● **Requirement**: In the data that follows, every line containing the word "table" should be returned.
+++ Given records +++
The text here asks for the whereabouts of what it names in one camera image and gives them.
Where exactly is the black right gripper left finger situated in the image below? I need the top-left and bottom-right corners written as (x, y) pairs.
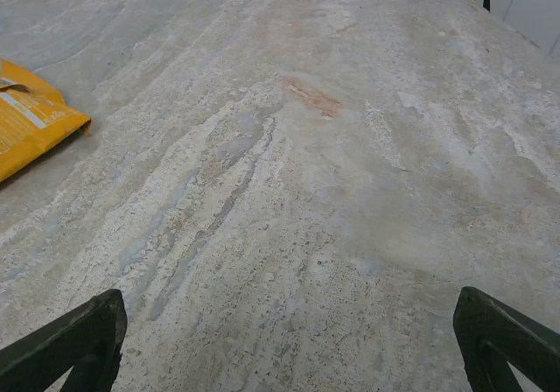
top-left (0, 288), bottom-right (129, 392)

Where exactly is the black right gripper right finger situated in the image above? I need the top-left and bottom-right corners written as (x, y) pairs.
top-left (451, 285), bottom-right (560, 392)

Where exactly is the yellow snack bag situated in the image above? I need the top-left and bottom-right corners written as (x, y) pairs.
top-left (0, 58), bottom-right (94, 184)

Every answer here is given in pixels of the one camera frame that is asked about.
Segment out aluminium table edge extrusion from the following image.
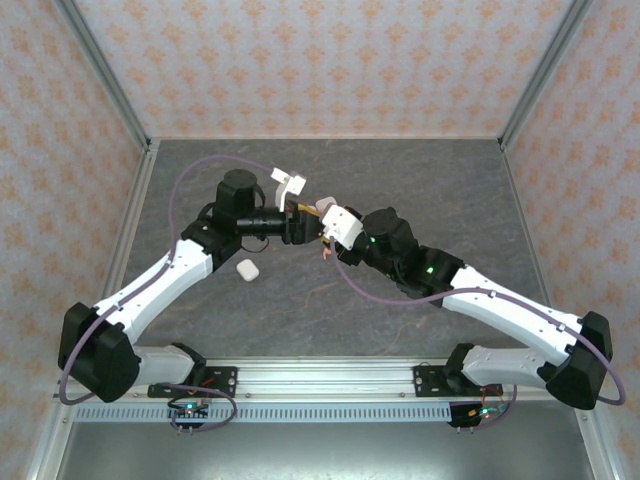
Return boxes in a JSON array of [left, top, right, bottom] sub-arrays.
[[498, 139, 571, 362], [78, 139, 161, 362]]

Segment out small circuit board with LEDs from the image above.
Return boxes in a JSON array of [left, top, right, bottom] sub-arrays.
[[448, 402, 507, 431], [167, 397, 211, 434]]

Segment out grey metal plate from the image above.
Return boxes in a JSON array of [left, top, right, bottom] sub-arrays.
[[59, 422, 599, 480]]

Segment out long aluminium mounting rail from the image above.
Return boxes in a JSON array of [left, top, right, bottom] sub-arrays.
[[52, 356, 600, 402]]

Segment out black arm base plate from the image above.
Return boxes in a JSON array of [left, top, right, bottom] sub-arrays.
[[148, 366, 240, 400], [412, 364, 502, 400]]

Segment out grey slotted cable tray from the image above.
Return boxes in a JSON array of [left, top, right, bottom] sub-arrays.
[[74, 403, 454, 425]]

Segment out aluminium frame post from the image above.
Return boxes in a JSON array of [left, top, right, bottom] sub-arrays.
[[497, 0, 597, 151], [24, 402, 76, 480], [53, 0, 154, 151], [572, 399, 621, 480]]

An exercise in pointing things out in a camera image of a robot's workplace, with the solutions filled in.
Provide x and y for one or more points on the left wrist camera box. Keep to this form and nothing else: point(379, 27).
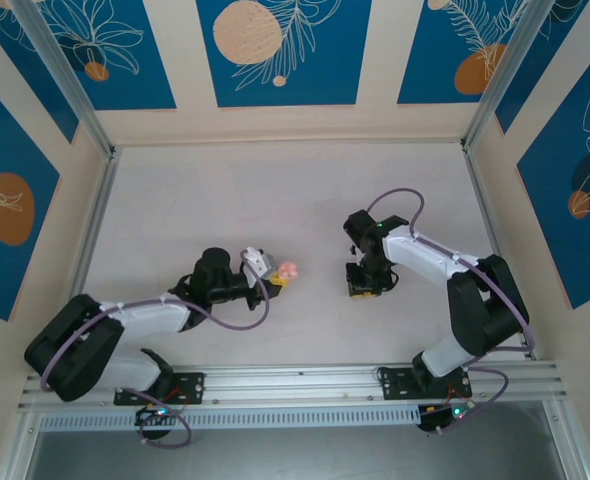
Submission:
point(257, 260)

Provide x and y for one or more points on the pink earbud charging case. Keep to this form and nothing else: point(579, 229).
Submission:
point(289, 270)

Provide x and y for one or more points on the aluminium table side rail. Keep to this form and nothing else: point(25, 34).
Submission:
point(95, 225)
point(475, 175)

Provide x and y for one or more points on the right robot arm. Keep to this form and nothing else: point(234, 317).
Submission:
point(485, 305)

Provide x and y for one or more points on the grey metal panel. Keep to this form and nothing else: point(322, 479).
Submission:
point(300, 455)

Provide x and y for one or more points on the small circuit board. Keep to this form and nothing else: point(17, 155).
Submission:
point(157, 414)
point(440, 420)

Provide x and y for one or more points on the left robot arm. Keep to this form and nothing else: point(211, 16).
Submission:
point(70, 350)

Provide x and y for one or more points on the aluminium frame post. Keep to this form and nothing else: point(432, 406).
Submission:
point(502, 75)
point(67, 80)

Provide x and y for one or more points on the aluminium frame leg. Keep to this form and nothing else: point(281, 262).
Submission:
point(17, 445)
point(572, 445)

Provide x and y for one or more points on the aluminium mounting rail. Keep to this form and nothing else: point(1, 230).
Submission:
point(300, 385)

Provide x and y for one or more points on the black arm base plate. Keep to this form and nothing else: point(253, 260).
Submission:
point(195, 387)
point(400, 387)

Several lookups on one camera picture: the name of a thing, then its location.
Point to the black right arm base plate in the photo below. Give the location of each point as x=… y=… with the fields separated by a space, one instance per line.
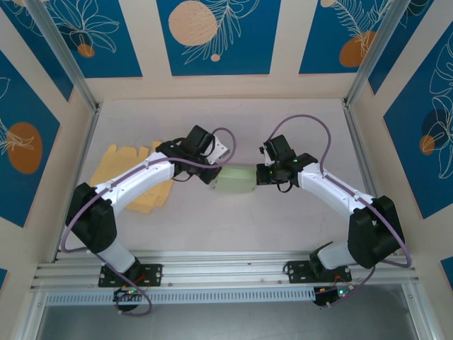
x=297 y=272

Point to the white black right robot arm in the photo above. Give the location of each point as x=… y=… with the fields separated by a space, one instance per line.
x=329 y=187

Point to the small electronics board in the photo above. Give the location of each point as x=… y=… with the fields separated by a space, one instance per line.
x=127 y=293
x=329 y=295

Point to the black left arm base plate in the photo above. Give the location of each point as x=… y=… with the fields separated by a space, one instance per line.
x=155 y=274

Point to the aluminium frame post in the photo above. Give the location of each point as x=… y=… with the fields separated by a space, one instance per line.
x=373 y=53
x=69 y=60

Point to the aluminium side rail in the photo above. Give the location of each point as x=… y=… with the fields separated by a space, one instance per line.
x=357 y=141
x=87 y=141

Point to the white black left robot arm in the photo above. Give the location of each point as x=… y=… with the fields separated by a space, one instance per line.
x=134 y=177

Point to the aluminium mounting rail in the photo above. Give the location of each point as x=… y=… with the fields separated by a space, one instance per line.
x=219 y=269

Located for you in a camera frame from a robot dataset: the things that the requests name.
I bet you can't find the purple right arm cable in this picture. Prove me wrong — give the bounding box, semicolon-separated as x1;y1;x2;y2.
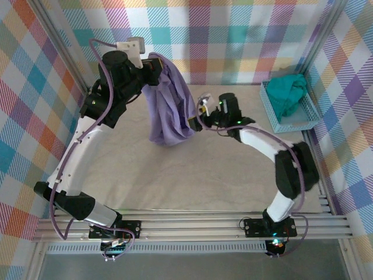
196;99;309;259

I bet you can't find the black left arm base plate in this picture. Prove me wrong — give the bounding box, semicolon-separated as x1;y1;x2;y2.
88;220;143;240

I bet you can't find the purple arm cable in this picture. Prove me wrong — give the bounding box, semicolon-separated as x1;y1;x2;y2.
49;38;136;262
196;99;309;259

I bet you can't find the light blue perforated basket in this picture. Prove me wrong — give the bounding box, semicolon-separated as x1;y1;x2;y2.
259;78;321;134

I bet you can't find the teal crumpled cloth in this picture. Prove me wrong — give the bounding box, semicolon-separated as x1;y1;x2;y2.
266;73;309;124

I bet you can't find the purple t-shirt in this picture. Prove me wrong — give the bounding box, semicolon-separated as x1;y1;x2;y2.
141;52;196;148

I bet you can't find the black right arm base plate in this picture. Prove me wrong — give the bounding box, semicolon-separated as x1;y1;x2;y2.
243;217;298;239

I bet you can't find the aluminium frame post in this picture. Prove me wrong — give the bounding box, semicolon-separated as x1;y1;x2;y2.
295;0;350;85
27;0;96;94

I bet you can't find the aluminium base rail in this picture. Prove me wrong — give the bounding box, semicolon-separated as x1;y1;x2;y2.
31;214;353;243

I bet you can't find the grey slotted cable duct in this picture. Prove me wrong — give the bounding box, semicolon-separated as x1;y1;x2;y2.
46;243;268;255

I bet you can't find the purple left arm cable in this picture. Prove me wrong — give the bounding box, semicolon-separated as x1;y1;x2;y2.
49;38;136;262

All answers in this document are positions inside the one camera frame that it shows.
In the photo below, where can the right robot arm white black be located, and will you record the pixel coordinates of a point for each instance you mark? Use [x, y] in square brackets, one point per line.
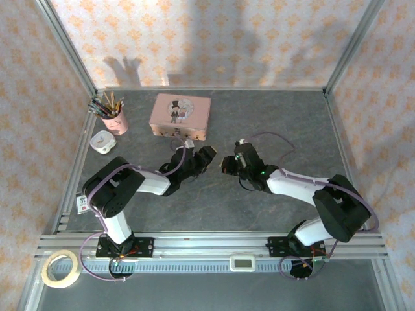
[291, 186]

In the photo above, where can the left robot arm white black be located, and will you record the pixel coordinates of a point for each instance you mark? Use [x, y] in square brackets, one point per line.
[152, 183]

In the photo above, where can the pink cartoon tin box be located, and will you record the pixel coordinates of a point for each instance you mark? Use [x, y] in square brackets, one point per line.
[180, 111]

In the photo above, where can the pink pencil cup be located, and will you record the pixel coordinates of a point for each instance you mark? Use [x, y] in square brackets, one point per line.
[116, 124]

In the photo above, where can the white digital display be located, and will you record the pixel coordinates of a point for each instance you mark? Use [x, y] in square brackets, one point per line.
[241, 263]

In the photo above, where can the yellow pencil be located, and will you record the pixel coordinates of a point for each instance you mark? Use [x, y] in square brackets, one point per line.
[113, 101]
[108, 103]
[119, 105]

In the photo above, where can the dark pencil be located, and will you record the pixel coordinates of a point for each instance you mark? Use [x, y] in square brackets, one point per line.
[96, 112]
[101, 104]
[97, 109]

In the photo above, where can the white printed card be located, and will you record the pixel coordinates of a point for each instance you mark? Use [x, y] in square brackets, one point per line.
[82, 204]

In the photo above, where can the masking tape roll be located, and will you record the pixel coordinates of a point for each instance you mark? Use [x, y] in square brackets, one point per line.
[48, 278]

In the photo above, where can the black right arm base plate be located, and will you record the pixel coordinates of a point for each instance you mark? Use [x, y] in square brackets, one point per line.
[277, 245]

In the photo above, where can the long aluminium mounting rail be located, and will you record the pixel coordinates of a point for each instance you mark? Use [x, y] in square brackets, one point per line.
[207, 244]

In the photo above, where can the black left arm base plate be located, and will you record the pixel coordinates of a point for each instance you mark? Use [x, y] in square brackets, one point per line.
[144, 246]

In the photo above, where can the aluminium side rail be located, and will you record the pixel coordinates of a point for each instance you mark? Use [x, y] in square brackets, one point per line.
[73, 181]
[347, 155]

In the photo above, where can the aluminium frame post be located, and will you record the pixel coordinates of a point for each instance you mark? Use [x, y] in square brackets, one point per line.
[355, 45]
[69, 45]

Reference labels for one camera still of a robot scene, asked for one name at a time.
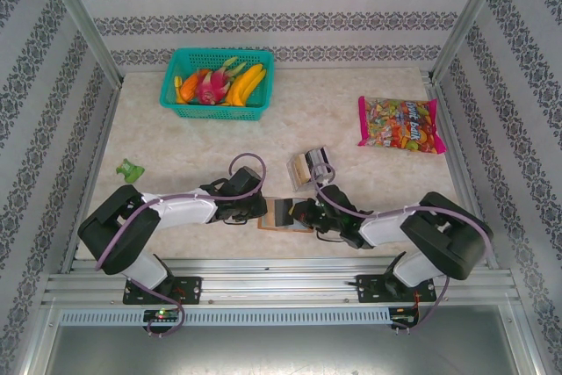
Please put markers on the orange card holder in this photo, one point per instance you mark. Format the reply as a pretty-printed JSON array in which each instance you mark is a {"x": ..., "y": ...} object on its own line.
[{"x": 285, "y": 230}]

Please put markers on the black VIP card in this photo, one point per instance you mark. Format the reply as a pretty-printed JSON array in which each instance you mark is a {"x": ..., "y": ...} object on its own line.
[{"x": 283, "y": 212}]

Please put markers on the clear acrylic card box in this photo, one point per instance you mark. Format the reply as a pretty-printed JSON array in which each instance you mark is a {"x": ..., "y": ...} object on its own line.
[{"x": 318, "y": 155}]

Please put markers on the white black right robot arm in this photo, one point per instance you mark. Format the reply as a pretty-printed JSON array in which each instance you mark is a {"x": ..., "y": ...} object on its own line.
[{"x": 448, "y": 234}]

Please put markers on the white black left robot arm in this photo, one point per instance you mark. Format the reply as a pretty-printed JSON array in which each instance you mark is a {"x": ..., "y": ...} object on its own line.
[{"x": 118, "y": 234}]

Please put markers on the orange card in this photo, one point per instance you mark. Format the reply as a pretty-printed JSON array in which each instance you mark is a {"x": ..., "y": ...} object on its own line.
[{"x": 300, "y": 169}]

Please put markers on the teal plastic basket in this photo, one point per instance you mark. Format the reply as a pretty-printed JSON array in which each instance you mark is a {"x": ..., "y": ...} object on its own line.
[{"x": 211, "y": 113}]

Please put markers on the small controller board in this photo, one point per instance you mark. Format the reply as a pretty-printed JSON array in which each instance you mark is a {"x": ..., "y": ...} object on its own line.
[
  {"x": 404, "y": 317},
  {"x": 162, "y": 315}
]

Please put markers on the small green toy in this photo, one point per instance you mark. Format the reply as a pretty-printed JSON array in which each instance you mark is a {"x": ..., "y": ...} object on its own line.
[{"x": 129, "y": 170}]

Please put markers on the yellow banana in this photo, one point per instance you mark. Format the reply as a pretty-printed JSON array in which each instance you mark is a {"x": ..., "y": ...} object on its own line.
[
  {"x": 246, "y": 81},
  {"x": 258, "y": 84}
]

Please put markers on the pink fruit candy bag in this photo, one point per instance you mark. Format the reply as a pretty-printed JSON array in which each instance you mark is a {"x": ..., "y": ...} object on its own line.
[{"x": 395, "y": 120}]

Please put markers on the pink dragon fruit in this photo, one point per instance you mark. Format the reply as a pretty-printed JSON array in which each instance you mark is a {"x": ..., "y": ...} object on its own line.
[{"x": 213, "y": 85}]

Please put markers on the grey metal shelf panel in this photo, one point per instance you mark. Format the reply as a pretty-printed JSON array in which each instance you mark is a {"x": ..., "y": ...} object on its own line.
[{"x": 281, "y": 348}]

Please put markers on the orange toy fruit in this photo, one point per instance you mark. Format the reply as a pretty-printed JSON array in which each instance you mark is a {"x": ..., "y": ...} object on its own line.
[{"x": 189, "y": 87}]

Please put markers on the small yellow toy fruit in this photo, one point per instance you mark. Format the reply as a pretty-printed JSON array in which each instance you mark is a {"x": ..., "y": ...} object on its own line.
[{"x": 178, "y": 87}]

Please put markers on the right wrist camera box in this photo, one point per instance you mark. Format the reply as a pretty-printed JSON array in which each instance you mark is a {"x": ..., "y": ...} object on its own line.
[{"x": 331, "y": 197}]

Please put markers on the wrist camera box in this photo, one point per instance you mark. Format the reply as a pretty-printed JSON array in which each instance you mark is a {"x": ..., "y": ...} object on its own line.
[
  {"x": 331, "y": 197},
  {"x": 244, "y": 179}
]

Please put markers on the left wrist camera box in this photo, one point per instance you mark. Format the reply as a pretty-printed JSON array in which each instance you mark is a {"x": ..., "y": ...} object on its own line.
[{"x": 244, "y": 179}]

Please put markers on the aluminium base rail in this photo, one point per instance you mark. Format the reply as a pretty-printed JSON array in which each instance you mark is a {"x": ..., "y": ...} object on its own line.
[{"x": 281, "y": 283}]

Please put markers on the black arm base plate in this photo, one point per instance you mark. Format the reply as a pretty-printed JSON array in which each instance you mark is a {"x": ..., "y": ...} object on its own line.
[
  {"x": 373, "y": 289},
  {"x": 189, "y": 289}
]

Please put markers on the aluminium side rail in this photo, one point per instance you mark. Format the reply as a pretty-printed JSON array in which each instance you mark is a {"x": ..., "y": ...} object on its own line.
[
  {"x": 456, "y": 146},
  {"x": 94, "y": 151}
]

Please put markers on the aluminium frame post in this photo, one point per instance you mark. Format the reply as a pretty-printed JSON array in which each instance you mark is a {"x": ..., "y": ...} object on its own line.
[
  {"x": 75, "y": 6},
  {"x": 474, "y": 6}
]

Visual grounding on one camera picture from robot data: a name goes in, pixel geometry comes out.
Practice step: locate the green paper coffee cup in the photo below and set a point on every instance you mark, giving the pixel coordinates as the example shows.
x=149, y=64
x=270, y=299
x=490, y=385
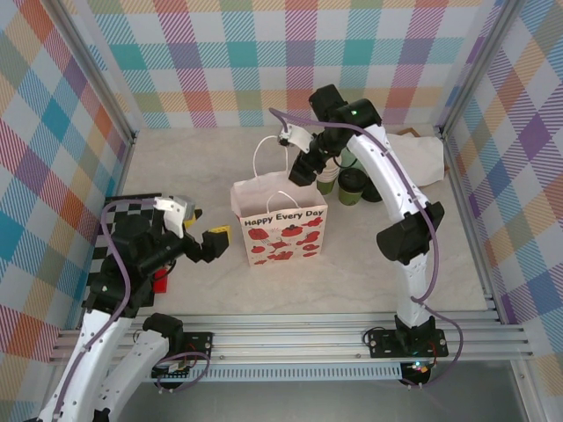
+++
● **Result**:
Segment out aluminium table edge extrusion from the following image.
Provide x and y for one or more points on the aluminium table side rail. Keep to this form and nothing else: point(25, 34).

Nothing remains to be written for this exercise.